### WHAT THE TASK REQUIRES
Check each line of the records for "this"; collect those that have it.

(Stored items from a collection)
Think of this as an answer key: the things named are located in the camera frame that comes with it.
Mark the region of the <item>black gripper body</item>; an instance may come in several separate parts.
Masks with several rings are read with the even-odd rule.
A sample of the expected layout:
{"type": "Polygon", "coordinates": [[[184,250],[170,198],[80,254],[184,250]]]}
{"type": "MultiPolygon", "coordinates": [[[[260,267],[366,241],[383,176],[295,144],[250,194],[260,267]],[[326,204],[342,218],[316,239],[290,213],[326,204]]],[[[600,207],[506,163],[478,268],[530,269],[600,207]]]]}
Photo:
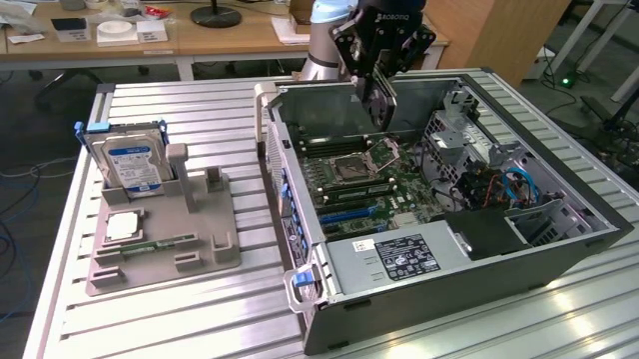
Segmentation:
{"type": "Polygon", "coordinates": [[[356,23],[372,26],[374,23],[394,23],[407,30],[416,30],[423,24],[424,0],[359,1],[356,23]]]}

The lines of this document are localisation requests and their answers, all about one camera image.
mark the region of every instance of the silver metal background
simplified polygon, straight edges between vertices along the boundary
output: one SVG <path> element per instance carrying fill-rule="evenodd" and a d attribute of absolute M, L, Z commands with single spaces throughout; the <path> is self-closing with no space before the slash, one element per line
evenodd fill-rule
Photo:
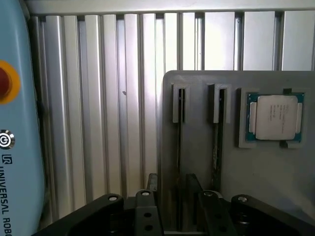
<path fill-rule="evenodd" d="M 103 194 L 134 195 L 157 172 L 167 71 L 314 69 L 313 0 L 27 5 L 45 107 L 46 225 Z"/>

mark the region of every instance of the light blue robot panel
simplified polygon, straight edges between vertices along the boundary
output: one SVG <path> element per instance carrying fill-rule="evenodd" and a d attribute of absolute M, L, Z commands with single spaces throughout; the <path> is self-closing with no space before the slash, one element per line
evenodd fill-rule
<path fill-rule="evenodd" d="M 30 42 L 19 0 L 0 0 L 0 235 L 36 232 L 44 202 Z"/>

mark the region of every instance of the red button
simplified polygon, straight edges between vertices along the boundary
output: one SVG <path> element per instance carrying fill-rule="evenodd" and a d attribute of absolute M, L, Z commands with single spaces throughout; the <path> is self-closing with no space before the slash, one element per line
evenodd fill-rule
<path fill-rule="evenodd" d="M 0 99 L 4 98 L 11 91 L 11 79 L 8 74 L 0 68 Z"/>

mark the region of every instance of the metal panel
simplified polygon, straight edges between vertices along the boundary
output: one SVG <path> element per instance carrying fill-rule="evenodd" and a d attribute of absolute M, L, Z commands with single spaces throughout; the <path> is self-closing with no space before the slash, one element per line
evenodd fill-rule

### RESPONSE
Think of this as an answer key: the things named are located in the camera frame that comes with it.
The lines of this document are localisation requests and their answers, all about one camera image.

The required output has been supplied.